The new ‘Naked Gun’ mines nostalgia to score a precious few imminently disposable laughs. Sgt Frank Drebin Jr’s casual relationship with the law, and frequent dropping of his pants in public has its moments. Some of the gags, especially the one at the very beginning involving Drebin Jr surveying a crime scene, hearkens back to the original.

The narrative seems pretty random, pieced together from crazy set-pieces as Frank absurdly bumbles along en route to solving the crime. It’s all played with a straight face, dry wit complemented by a thumping Lorne Balfe score. Some of the dialogues, sight gags and sequences manage to score a few laughs, but it gets murky and non-redeemable when the plot jumps to another thread.

Neeson’s deadpan charm and deep baritone prove to be highly effective here.

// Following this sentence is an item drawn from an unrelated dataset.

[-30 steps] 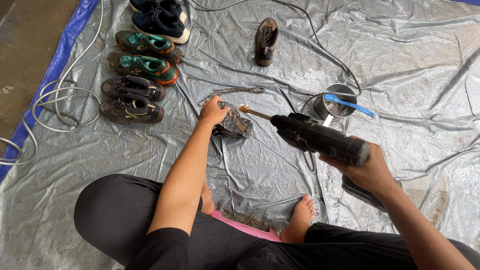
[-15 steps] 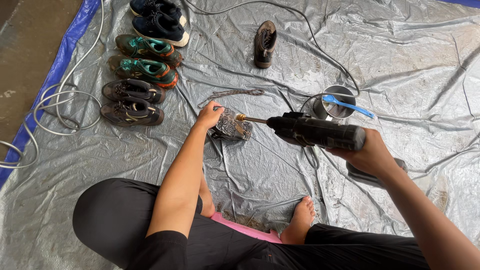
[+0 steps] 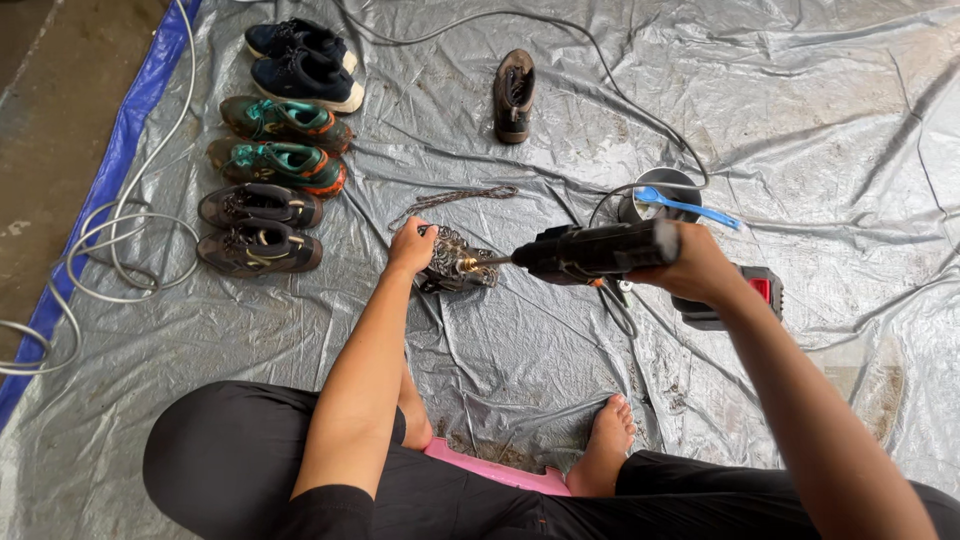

He is an ideal successor, given that he has initials in common with his predecessor, the iconic Leslie Nielsen, and he manages to deliver each ridiculous joke without so much as batting an eyelid — while dropping innuendos or inadvertently leaving carnage in his wake.

His chemistry with Anderson is crackling and together they create a charming circle of romance in the midst of all that bumbling mayhem. They also generate quite a few funny moments together. The cameos and supporting performers also indulge in the byplay with verbal volleys and ridiculous slapstick.

This movie is quite stupid but it manages to keep us interested with its goofy silliness. This legacy sequel basically continues the story with an all-new cast playing second generation characters that echo the idiotic shenanigans of the original characters. The visual and verbal jokes, clichés, slapstick, irreverent humour and the risque sexual innuendos are all there but in smaller measure. This new film’s attempts to honour Nielson and company comes halfway to scoring punchlines and sight gags in a scattered disorienting way.